Cette demande concerne les producteurs de blé, transformateurs et acheteurs italiens, car les conditions et le financement de ces contrats peuvent influer sur les décisions de semis, la planification des achats et les relations commerciales entre exploitations et utilisateurs en aval. Aucun des deux médias ne fournit toutefois de volumes contractuels prévus, de prix garantis ou d’objectifs de production.

L’origine du blé étranger sous surveillance

Coldiretti a également demandé un renforcement des contrôles sur la provenance du blé étranger. Selon Askanews, l’organisation soutient l’utilisation d’instruments innovants pour vérifier l’origine. Le bref texte disponible mentionne la résonance parmi ces outils, sans donner de précisions techniques sur la méthode, son administration ou son statut juridique.

Les contrôles d’origine concernent les importateurs, les minoteries, les fabricants de pâtes et les autres transformateurs utilisant du blé de différentes provenances. Des vérifications plus étendues pourraient accroître les exigences documentaires et les analyses imposées aux entreprises achetant des céréales étrangères. Les articles ne désignent aucun pays exportateur, aucune cargaison ni aucune entreprise visée, et ne fournissent aucun chiffre sur les importations italiennes de blé.

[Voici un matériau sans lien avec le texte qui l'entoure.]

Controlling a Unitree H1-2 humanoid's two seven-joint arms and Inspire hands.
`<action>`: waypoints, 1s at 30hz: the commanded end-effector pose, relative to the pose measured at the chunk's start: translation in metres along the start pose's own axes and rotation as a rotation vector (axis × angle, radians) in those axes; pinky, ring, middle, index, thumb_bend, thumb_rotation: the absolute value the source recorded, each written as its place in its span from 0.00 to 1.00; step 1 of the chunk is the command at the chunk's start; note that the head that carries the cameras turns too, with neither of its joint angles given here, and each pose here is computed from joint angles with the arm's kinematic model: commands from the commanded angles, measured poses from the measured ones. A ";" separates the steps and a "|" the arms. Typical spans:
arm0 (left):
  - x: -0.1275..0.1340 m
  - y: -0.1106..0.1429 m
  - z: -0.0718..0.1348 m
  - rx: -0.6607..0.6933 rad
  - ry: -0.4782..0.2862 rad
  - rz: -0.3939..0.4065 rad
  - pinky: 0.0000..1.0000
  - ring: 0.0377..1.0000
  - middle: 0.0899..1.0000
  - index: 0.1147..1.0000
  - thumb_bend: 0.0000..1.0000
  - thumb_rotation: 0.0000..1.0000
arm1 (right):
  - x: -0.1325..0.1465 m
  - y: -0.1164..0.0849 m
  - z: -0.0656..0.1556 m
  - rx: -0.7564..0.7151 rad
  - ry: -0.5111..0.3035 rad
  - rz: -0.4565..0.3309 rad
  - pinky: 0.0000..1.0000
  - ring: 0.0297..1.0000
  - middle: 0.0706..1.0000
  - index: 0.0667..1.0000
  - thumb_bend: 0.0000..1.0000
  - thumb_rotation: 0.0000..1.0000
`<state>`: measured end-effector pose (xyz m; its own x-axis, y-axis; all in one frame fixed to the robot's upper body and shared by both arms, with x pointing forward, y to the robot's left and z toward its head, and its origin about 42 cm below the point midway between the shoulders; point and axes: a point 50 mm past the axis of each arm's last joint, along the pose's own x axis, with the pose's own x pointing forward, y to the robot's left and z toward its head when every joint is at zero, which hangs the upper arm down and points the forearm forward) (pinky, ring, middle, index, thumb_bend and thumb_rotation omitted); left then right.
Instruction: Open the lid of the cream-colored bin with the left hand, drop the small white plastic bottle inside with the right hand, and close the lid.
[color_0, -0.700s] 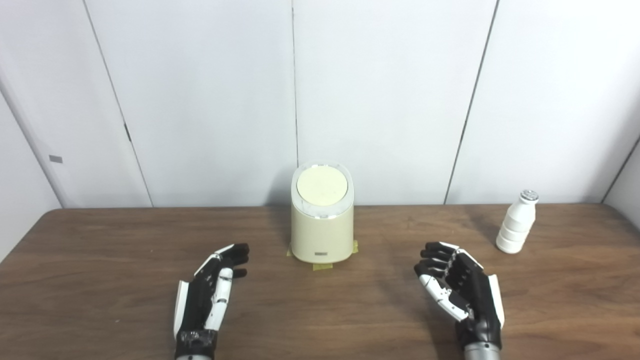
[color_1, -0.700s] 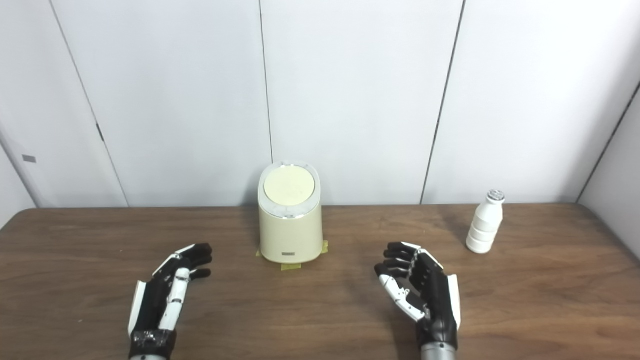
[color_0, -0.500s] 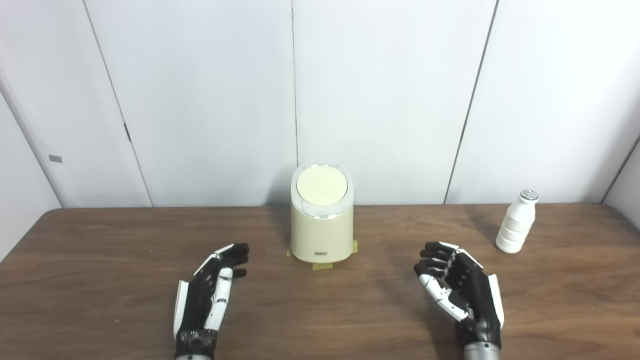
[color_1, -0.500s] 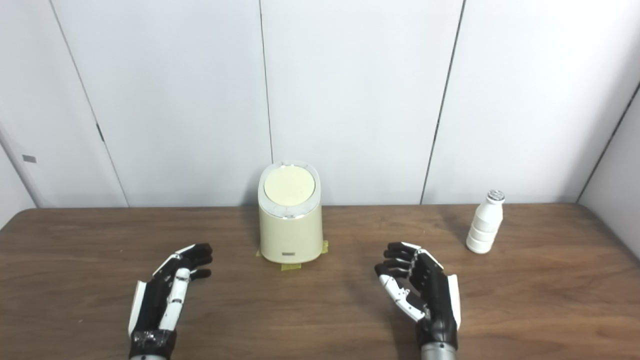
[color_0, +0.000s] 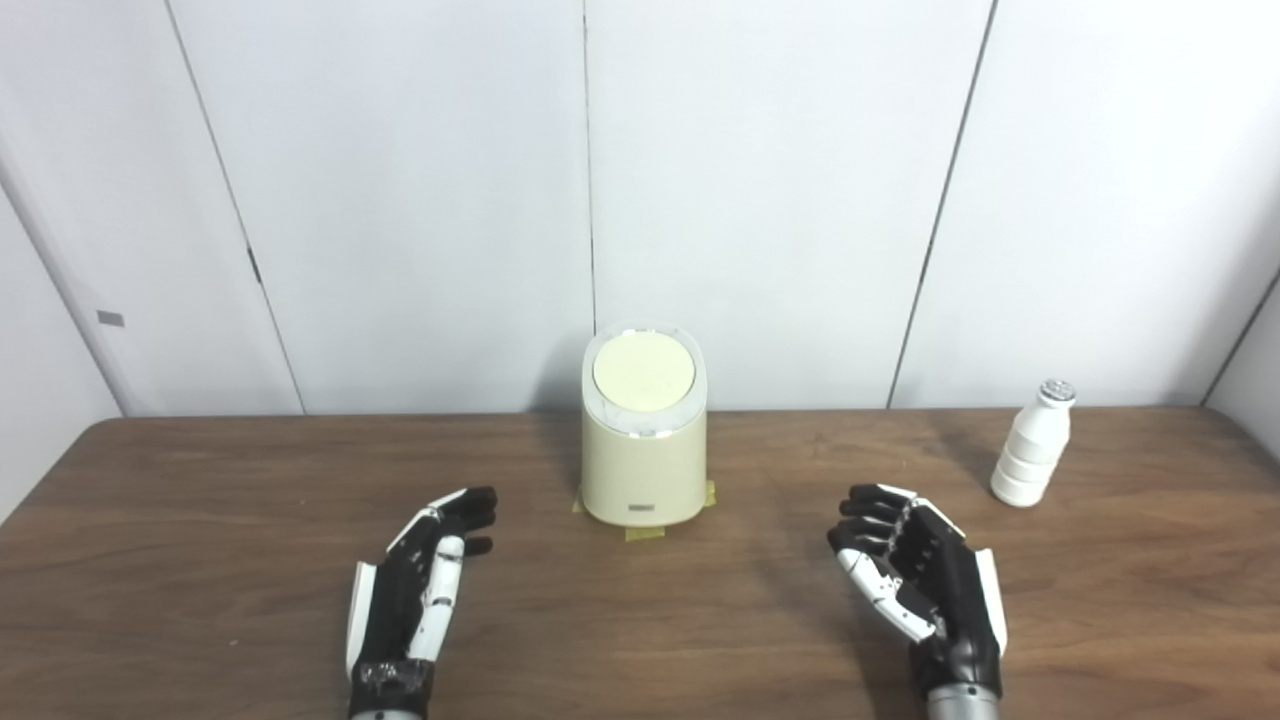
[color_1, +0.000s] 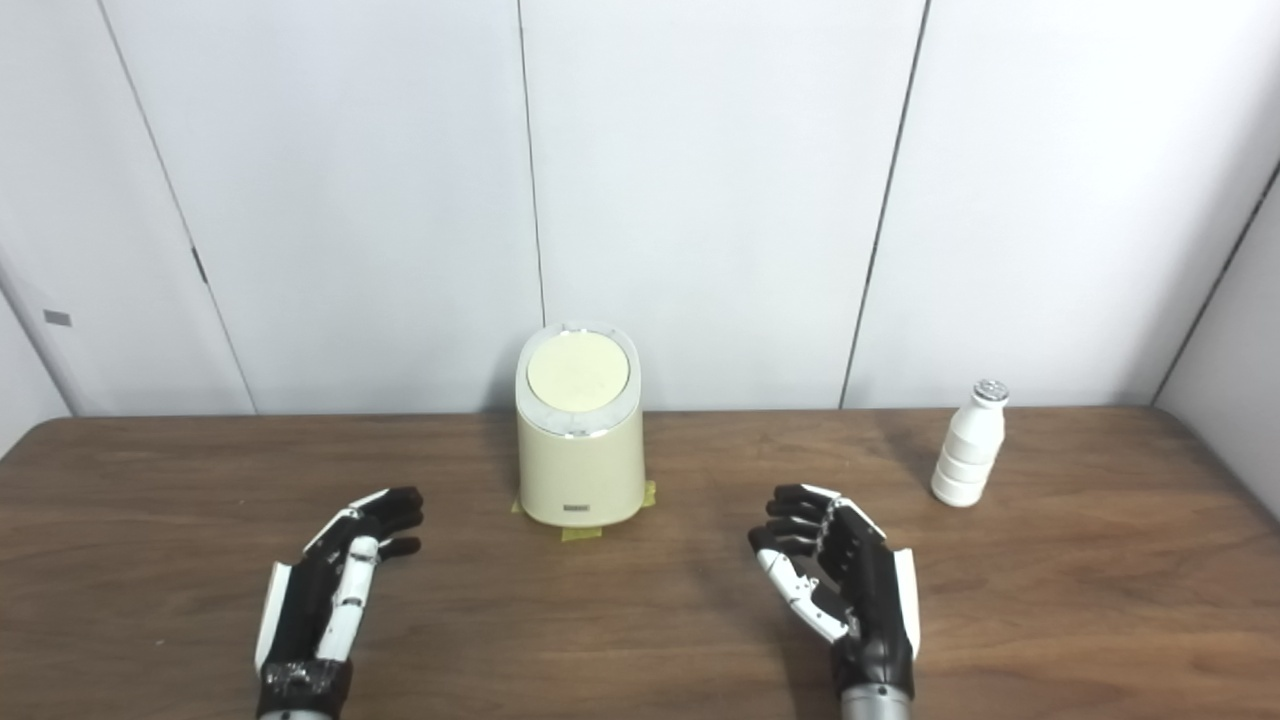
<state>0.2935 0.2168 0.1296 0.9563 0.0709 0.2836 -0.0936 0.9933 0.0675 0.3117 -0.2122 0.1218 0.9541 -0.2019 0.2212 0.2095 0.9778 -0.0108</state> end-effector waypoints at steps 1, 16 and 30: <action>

La demande porte sur la vérification de l’origine et non sur une restriction annoncée des importations. Les informations disponibles ne mentionnent ni droit de douane, ni contingent, ni interdiction. La question immédiate est de savoir si les autorités ajouteront des contrôles et quelles preuves elles exigeront des négociants et des transformateurs.

Les pratiques déloyales inscrites à l’ordre du jour

Agenzia Nova rapporte que la position de Coldiretti comprend aussi une demande de surveillance accrue des pratiques déloyales. L’article ne décrit aucune transaction particulière et n’accuse aucune entreprise nommée de faute. Il ne précise pas non plus quelle autorité mènerait les contrôles proposés, ni si une nouvelle législation est demandée.

Pour les acteurs du marché, l’effet concret dépendra de la mise en œuvre. Le financement des contrats pourrait resserrer les liens commerciaux entre producteurs et acheteurs italiens, tandis que les contrôles d’origine pourraient ajouter des obligations pour les utilisateurs de blé importé. Sans critères d’éligibilité, procédures d’inspection ou calendrier, les entreprises ne peuvent pas encore calculer l’impact financier ou opérationnel.

Le marché attend les modalités

Les deux demandes concernent des segments distincts du marché du blé. La proposition de 40 millions d’euros vise les relations contractuelles au sein de la filière, tandis que les contrôles portent sur la traçabilité du blé étranger et le respect de pratiques commerciales équitables.

Producteurs, négociants et transformateurs doivent désormais savoir si le financement a été formellement approuvé, comment y accéder et quels contrats seront éligibles. Les entreprises dépendantes des importations surveilleront également la définition de l’origine, les méthodes d’analyse autorisées et les éventuelles obligations supplémentaires lors de l’achat ou de la transformation. Les articles ne donnent aucun calendrier de décision.